BEGIN
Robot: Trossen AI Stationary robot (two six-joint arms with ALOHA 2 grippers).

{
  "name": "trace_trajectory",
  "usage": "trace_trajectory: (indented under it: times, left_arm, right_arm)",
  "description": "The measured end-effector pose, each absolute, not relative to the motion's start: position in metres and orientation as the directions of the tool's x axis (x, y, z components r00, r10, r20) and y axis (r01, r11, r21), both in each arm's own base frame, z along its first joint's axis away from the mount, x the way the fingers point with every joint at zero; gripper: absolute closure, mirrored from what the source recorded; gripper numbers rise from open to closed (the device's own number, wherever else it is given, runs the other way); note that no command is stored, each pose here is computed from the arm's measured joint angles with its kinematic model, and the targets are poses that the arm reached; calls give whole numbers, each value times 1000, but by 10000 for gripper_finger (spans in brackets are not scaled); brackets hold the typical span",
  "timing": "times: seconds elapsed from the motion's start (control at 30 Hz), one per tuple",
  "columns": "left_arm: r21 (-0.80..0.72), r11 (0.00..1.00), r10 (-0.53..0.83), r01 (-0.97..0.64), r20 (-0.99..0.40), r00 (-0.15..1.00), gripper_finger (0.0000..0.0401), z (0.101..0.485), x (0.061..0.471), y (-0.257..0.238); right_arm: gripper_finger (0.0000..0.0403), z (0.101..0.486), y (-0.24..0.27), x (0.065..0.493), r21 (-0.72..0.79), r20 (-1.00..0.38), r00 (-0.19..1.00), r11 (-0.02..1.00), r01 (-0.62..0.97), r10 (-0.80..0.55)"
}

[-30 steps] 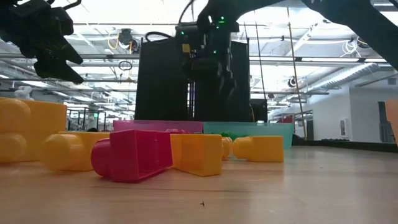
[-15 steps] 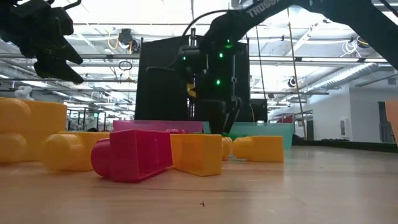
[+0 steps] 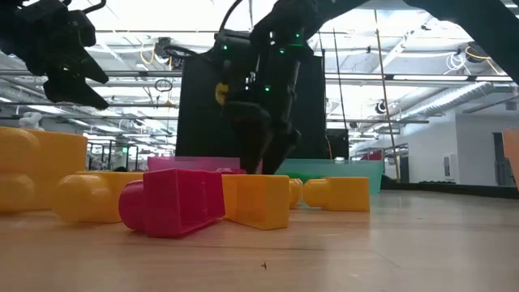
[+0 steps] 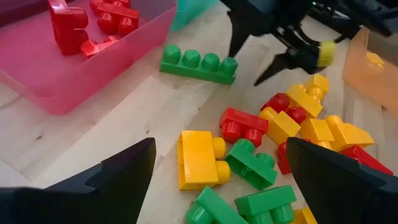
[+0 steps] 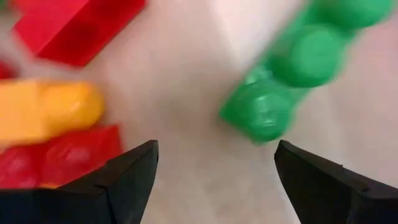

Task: Sort blocks
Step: Put the green game piece into the green bin

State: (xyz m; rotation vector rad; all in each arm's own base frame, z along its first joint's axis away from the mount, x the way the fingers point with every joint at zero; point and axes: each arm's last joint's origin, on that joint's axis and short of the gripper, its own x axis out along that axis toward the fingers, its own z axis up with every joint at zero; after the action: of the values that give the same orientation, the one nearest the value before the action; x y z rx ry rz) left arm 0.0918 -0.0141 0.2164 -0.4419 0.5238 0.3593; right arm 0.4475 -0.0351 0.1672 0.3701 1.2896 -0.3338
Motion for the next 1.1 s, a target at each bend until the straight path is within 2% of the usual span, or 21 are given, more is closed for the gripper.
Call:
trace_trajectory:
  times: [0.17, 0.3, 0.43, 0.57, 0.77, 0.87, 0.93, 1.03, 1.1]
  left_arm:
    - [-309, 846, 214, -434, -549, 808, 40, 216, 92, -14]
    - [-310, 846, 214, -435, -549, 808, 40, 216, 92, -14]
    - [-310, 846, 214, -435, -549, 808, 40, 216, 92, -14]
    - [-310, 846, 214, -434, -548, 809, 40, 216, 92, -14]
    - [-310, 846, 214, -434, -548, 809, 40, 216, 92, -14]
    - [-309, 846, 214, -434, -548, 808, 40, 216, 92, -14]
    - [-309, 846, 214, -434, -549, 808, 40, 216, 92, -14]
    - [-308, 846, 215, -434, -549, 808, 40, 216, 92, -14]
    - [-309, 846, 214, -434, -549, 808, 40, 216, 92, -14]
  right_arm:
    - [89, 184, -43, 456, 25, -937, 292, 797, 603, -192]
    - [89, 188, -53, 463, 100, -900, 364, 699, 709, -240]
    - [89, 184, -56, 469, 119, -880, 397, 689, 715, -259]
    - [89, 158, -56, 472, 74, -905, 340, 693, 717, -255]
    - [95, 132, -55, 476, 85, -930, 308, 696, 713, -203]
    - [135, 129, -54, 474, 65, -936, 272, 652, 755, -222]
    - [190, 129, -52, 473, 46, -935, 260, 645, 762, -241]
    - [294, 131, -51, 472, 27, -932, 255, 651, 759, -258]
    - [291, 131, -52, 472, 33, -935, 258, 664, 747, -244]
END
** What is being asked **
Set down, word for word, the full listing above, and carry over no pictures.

** Solution for this problem **
Robot: Trossen AI Stationary robot (two six-joint arms with ALOHA 2 grippers).

{
  "name": "trace_trajectory",
  "usage": "trace_trajectory: (indented under it: times, left_arm, right_arm)",
  "description": "The measured end-effector pose, each absolute, not relative to the motion's start: position in metres and orientation as the directions of the tool's x axis (x, y, z components r00, r10, r20) and y axis (r01, r11, r21), both in each arm's own base frame, z along its first joint's axis away from the mount, x the way the fingers point with every joint at zero; gripper: absolute closure, mirrored from what the source recorded; gripper numbers rise from open to closed (the device's own number, wherever else it is given, runs the other way); note that no command is stored, each pose here is computed from the arm's measured joint angles with its kinematic model, and the targets are poses that the arm reached; calls give whole numbers, each value times 1000, but by 10000 for gripper_finger (spans in brackets are not scaled); brackets hold the typical span",
  "timing": "times: seconds elapsed from the motion's start (control at 30 Hz), one per tuple",
  "columns": "left_arm: r21 (-0.80..0.72), r11 (0.00..1.00), r10 (-0.53..0.83), r01 (-0.97..0.64), r20 (-0.99..0.40), r00 (-0.15..1.00), gripper_finger (0.0000..0.0401), z (0.101..0.485), x (0.061..0.471), y (-0.257..0.238); right_arm: gripper_finger (0.0000..0.0403), z (0.101..0.486), y (-0.24..0.27), x (0.065..0.493), r21 (-0.72..0.79), r20 (-1.00..0.38), r00 (-0.19..1.00), r11 (-0.02..1.00), r01 (-0.62..0.97), r10 (-0.80..0.55)"
}

[-30 steps] 
[-15 steps] 
[+0 steps] 
[+0 steps] 
[+0 steps] 

Task: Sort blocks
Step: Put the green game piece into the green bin

State: (xyz m; rotation vector rad; all in each arm's own base frame, z along its first joint's axis away from the mount, x the way the fingers point with every joint at zero; point and axes: each arm's last joint's origin, on that joint's axis and short of the gripper, its own x axis out along that axis toward the fingers, its own z axis up with every joint at zero; after the action: of the values that give the same orientation, the one nearest the value before the action; x y z rx ry rz) left arm 0.0918 -0.0141 0.2164 -0.4419 0.5238 0.3593; right arm 0.4475 -0.0351 0.1672 0.3701 1.2896 -0.3338
Motion for the next 1.1 s, a target at each bend until the straight path is within 2% of the usual span, or 21 are given, more is closed for the gripper.
Call:
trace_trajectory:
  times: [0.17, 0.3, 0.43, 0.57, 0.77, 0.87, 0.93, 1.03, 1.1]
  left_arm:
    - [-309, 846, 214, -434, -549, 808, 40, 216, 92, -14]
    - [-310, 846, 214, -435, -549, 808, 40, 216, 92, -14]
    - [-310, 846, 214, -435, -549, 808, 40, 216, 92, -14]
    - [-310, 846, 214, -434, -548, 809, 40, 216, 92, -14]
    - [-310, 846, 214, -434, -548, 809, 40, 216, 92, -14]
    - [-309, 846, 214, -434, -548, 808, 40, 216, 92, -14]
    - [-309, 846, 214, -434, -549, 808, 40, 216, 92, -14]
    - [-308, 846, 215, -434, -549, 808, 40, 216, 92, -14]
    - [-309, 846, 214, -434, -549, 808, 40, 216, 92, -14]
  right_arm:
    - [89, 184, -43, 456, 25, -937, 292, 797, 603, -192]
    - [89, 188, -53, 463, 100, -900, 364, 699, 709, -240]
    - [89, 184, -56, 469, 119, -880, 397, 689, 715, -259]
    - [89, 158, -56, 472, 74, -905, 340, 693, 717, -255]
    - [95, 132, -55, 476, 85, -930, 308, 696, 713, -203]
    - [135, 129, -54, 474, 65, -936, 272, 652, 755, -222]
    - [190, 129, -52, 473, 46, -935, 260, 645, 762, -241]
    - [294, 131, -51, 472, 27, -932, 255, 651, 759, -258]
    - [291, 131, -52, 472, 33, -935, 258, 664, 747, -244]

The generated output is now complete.